In the weeks after Hurricane Katrina, New Orleans architect Wayne Troyer, AIA, bounced between friends' houses in Alabama and Louisiana. All the while, he frantically awaited the latest news of his home city. “I e-mailed like crazy ... we were all trying to regain our sanity,” he recalls. When he finally made his way back to New Orleans and located his staff, they worked out of his house in the Lower Garden District for six months while their Warehouse District office underwent repairs [click here for more on Wayne Troyer Architects' studio space].

Throughout the chaotic post-storm period, up through today, the 16-year-old firm hasn't lacked for commissions. “We've been helping a lot of former clients with flood damage,” Troyer says. They've also designed a homeless recovery center in downtown New Orleans that will open this month, as well as several under-construction remodels and new houses.

He's particularly excited about two on-the-boards, multifamily projects in the 9th Ward's Bywater neighborhood, where he grew up. One, known as ICInola and developed by Shea Embry and Cam Mangham, is a four-building, mixed-use complex that adapts a former meat-packing plant into loft condominiums, townhomes, and ground-floor retail. Troyer and the developers kept the scale of the project low to blend in with the surrounding houses and industrial buildings. The environmentally conscious design also includes vegetated roofs and solar panels. The other project—Rice Mill Lofts for developer Sean Cummings—will contain 60 loft apartments and retail in an old rice factory next to the Mississippi River. “The river is a great asset,” Troyer says. “[Riverfront land] is on higher ground, so it can take a lot of density. The best way to rebuild is to maximize the areas that are most protected by the flood-control system.”

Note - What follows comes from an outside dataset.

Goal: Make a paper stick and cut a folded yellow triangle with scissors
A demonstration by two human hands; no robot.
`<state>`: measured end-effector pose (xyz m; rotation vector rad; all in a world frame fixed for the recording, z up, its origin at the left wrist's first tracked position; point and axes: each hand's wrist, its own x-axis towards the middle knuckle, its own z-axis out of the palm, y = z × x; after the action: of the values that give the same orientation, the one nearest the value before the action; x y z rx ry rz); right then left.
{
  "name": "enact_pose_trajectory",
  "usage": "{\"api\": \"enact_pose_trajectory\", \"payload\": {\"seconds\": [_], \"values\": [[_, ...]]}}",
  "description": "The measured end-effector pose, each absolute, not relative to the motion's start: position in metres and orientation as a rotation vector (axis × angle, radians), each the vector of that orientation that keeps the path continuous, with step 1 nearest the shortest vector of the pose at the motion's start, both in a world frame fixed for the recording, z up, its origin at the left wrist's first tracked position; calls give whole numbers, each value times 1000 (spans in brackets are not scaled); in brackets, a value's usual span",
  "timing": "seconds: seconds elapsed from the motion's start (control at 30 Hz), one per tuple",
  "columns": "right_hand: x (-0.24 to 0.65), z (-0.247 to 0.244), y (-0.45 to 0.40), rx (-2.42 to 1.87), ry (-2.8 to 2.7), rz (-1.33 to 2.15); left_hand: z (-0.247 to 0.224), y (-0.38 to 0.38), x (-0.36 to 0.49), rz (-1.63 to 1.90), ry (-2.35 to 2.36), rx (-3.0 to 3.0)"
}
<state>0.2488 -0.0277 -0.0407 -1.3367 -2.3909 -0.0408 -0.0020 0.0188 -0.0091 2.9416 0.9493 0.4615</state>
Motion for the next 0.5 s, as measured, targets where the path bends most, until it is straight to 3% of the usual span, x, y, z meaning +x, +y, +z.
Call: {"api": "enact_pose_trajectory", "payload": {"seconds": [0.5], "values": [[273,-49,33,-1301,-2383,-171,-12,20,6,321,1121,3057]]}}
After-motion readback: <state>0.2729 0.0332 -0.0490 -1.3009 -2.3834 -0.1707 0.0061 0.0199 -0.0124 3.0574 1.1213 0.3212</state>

Troyer balances his taste for modern architecture with an admiration for New Orleans' older homes and buildings. He's brought his talent for sleek, contemporary interventions in historic structures to the city's nonprofit Preservation Resource Center (PRC), with which he's worked on many restoration and renovation projects. In addition to the PRC, Troyer has made a habit of pairing with top out-of-state firms. His studio has collaborated with Minneapolis' Vincent James Associates Architects and Atlanta's Mack Scogin Merrill Elam Architects on various projects at Tulane University, for example. Post-Katrina, he served on the Frederic Schwartz, FAIA-led neighborhood planning team for the Unified New Orleans Plan. And he feels local architects banded together after the storm in a way they hadn't before. “There's very much a sense of community,” he says. “Normally architects are very independent, but after the storm, people were helping firms get back on their feet.”